Make WordPress Core

Opened 14 years ago

Closed 14 years ago

Last modified 14 years ago

#14313 closed defect (bug) (duplicate)

TAG permalink with chinese (Japanese) character have issue

Reported by: lafirel's profile lafirel Owned by:
Milestone: Priority: normal
Severity: major Version: 3.0
Component: General Keywords: chinese, tag, permalink, crawl
Focuses: Cc:

Description

If a TAG permalink have chinese (Japanese) characters, the permalink of the TAG is like this:"/tag/%E4%B8%80%E6%A0%B7/"

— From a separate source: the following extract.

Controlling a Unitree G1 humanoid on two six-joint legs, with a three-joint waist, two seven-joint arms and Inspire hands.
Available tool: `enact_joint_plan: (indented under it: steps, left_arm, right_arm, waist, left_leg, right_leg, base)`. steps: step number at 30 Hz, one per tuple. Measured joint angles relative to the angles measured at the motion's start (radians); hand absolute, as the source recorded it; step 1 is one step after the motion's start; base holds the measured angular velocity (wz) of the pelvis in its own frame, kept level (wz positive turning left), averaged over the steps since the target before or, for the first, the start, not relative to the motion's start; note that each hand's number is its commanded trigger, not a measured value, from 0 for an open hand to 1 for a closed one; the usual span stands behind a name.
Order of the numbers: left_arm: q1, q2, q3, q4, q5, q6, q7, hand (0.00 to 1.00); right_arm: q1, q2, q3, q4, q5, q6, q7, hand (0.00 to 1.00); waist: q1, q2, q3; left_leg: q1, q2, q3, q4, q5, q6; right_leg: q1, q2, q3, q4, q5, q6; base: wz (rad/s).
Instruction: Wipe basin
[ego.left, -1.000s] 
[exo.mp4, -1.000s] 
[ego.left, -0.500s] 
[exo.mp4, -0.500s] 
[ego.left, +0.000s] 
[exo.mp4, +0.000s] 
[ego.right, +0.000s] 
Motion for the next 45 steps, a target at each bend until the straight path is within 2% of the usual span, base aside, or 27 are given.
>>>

In fact, the "%E4%B8%80%E6%A0%B7" is chinese (Japanese) characters. BUT, when a browser or a search engine spider visit or crawl the tag page /tag/%E4%B8%80%E6%A0%B7/, the wordpress3.0 will auto redirect "/tag/%E4%B8%80%E6%A0%B7/" to "/tag/%e4%b8%80%e6%a0%b7/".(lowercase)

Then the problerm comes, a lot of Chinese and Japanses user report that when upgrade to Wordpress 3.0 the Google spider can NOT crawl there TAG page smoothly, the spider do not accept the 301, you can check the crawl errors and server log to see how the Wordpress give a 301 when hit the TAG url and how Google report errors.

The Wordpress2.71 or 2.92 user does not have this problem. But Wordpress3.0 user will see a lot of redirect error in Google webmaster tool.

Attachments (2)

crawl error1.jpg (163.4 KB) - added by lafirel 14 years ago.
crawl error2.jpg (29.2 KB) - added by lafirel 14 years ago.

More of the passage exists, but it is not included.